Reached by phone recently in Philadelphia while filming an upcoming season of “Queer Eye,” Porowski says the “vast majority” of recipes are connected to his Polish roots, including a winter stew known as bigos, and his take on braised red cabbage, made with pears and cumin.

There are also simple recipes his critics love to hate — his two-ingredient instructions for “Kielbasa, Polish-style” consists of slicing the garlicky sausage length-wise and then pan frying it in olive oil until golden.

It’s for this reason Porowski is a polarizing figure — ever since the first season of “Queer Eye” when he put Greek yogurt in guacamole and spent another cooking lesson jazzing up hot dogs. Porowski admits that in response to the backlash he “tried to over-complicate the recipes” in the third and fourth seasons, until a producer told him the show was not about his cooking chops, but the average people they were trying to help.

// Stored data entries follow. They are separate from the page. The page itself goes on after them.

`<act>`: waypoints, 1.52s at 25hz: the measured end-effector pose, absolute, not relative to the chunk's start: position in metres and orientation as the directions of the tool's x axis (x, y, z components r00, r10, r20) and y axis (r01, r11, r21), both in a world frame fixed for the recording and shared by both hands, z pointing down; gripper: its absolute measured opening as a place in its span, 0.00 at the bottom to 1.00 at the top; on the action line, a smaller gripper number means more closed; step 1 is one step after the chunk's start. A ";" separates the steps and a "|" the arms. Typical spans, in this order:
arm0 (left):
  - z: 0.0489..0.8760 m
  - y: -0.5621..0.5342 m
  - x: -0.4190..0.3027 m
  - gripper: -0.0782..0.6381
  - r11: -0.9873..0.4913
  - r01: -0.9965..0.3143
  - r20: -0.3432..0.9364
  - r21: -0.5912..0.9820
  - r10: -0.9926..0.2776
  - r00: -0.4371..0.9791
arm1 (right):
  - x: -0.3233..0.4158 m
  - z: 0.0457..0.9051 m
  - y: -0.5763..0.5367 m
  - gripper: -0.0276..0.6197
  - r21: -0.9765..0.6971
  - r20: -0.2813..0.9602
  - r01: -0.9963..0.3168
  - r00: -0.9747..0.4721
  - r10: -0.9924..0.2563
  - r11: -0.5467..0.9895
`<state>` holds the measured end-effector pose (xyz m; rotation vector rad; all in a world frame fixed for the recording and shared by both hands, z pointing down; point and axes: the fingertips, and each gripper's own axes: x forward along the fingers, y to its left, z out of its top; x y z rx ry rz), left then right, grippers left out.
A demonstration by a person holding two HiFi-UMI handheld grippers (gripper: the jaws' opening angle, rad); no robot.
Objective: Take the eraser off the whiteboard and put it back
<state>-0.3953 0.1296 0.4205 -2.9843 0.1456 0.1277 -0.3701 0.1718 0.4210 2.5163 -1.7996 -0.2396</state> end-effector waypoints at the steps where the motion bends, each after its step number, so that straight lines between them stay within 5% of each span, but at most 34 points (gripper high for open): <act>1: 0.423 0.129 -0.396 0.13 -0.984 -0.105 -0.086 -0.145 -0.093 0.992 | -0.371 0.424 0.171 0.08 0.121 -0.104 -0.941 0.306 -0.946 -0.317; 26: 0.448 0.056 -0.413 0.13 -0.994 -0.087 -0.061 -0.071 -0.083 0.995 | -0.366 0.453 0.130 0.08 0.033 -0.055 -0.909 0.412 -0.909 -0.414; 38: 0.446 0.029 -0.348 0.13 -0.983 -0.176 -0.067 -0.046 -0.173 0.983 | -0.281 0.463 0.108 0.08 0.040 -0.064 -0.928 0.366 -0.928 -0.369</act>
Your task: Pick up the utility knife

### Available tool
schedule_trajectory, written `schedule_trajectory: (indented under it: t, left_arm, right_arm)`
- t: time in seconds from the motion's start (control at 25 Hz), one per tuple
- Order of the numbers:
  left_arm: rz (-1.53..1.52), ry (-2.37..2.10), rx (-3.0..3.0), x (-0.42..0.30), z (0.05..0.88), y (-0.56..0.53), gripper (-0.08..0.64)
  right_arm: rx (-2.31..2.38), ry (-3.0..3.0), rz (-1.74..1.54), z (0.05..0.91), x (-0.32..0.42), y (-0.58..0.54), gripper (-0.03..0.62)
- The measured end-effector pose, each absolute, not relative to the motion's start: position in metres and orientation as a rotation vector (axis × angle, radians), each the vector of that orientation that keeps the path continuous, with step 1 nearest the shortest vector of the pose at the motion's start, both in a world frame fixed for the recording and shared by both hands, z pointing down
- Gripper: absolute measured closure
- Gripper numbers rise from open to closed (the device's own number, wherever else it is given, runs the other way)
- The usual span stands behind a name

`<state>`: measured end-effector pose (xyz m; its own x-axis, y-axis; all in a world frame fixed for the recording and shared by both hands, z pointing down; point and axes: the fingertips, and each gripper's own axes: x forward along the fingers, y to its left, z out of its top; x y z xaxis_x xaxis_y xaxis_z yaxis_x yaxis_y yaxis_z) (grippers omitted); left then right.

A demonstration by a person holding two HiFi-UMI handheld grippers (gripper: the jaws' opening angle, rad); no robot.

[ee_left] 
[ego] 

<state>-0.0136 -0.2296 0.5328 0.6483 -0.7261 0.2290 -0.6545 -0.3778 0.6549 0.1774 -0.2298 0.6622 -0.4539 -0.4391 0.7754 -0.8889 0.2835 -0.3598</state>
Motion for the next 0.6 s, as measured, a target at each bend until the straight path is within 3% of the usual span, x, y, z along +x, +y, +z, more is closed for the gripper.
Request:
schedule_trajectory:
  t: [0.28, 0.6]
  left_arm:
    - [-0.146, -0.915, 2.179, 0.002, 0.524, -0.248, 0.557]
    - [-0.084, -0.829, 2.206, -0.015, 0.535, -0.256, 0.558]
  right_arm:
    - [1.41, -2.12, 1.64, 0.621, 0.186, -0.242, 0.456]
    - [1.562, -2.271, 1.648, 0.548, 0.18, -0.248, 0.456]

“I’ve been able to expand on my culinary interests and knowledge in other ways — I opened up a restaurant,” he says of his year-old New York eatery, the Village Den. ”And the cookbook was another extension of that.”

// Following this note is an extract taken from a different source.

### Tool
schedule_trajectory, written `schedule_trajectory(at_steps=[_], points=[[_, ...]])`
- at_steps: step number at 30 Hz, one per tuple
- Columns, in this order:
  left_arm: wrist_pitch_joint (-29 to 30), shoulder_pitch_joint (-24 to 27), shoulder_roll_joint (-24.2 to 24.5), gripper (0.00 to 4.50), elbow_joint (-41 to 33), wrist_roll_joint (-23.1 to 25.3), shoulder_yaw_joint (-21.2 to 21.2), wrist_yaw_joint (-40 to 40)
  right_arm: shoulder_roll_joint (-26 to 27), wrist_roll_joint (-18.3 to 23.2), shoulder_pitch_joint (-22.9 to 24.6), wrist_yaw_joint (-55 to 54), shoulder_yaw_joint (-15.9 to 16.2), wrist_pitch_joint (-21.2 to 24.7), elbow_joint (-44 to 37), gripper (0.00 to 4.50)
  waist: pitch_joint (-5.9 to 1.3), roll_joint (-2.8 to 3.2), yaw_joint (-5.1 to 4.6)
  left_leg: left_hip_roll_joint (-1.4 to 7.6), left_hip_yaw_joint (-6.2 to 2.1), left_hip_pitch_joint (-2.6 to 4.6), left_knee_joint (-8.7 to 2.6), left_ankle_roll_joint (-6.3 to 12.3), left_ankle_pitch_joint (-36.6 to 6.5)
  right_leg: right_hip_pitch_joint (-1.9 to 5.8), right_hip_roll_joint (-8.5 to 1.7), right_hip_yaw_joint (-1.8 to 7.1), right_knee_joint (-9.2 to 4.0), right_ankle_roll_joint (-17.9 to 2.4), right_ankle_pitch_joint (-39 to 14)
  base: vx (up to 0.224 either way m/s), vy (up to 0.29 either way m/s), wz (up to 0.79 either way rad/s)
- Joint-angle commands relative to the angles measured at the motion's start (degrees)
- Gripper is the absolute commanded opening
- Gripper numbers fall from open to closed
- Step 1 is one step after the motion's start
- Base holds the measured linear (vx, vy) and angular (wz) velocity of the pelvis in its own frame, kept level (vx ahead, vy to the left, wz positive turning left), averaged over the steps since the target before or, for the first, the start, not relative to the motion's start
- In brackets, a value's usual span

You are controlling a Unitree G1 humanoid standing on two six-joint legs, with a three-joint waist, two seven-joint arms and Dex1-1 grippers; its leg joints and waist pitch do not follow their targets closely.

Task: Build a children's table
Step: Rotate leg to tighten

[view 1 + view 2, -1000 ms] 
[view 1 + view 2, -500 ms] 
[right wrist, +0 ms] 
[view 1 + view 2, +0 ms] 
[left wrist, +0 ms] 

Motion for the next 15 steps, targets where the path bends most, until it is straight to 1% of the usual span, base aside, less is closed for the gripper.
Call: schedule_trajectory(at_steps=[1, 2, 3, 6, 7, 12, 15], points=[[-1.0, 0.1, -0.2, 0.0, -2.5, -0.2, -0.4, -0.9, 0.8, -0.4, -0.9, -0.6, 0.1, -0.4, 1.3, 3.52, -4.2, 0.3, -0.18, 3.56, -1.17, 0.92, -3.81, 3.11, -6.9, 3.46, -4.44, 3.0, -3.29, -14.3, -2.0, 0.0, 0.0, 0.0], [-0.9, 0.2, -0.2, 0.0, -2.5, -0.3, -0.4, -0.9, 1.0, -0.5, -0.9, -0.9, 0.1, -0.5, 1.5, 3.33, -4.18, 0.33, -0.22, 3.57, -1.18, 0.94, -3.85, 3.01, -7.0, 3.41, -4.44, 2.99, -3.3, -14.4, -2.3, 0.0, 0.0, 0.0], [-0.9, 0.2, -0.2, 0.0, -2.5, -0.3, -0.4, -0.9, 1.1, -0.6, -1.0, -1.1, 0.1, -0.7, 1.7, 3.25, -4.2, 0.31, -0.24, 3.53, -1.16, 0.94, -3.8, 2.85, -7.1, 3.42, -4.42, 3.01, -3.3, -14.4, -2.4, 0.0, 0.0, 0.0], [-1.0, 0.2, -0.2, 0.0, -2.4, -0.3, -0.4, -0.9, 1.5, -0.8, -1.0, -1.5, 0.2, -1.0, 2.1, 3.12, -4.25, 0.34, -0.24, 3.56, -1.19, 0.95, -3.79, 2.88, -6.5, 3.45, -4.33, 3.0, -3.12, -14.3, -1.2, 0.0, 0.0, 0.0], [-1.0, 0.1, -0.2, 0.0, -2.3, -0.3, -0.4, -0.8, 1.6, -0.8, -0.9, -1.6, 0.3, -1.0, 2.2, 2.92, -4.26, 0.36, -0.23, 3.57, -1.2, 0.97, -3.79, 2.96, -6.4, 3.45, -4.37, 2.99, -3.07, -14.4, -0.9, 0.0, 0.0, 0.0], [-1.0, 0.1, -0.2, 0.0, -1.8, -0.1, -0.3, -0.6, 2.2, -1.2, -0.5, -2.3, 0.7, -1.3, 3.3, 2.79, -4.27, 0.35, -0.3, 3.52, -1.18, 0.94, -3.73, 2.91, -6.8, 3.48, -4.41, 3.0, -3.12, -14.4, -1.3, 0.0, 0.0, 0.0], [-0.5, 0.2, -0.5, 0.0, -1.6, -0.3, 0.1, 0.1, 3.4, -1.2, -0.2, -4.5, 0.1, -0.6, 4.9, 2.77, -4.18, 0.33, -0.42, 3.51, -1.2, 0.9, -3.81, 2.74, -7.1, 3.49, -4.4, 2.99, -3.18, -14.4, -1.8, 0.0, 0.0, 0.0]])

Porowski is set to discuss his evolving career and tips on home cooking at a ticketed event for Indigo Books in Toronto on Oct. 2 and for Librairie Drawn & Quarterly in Montreal on Oct. 3. Before hitting the road, Porowski chatted with The Canadian Press about overcoming addiction, career hurdles, and his own ego.

CP: Your book hints at difficult family relationships, can you elaborate?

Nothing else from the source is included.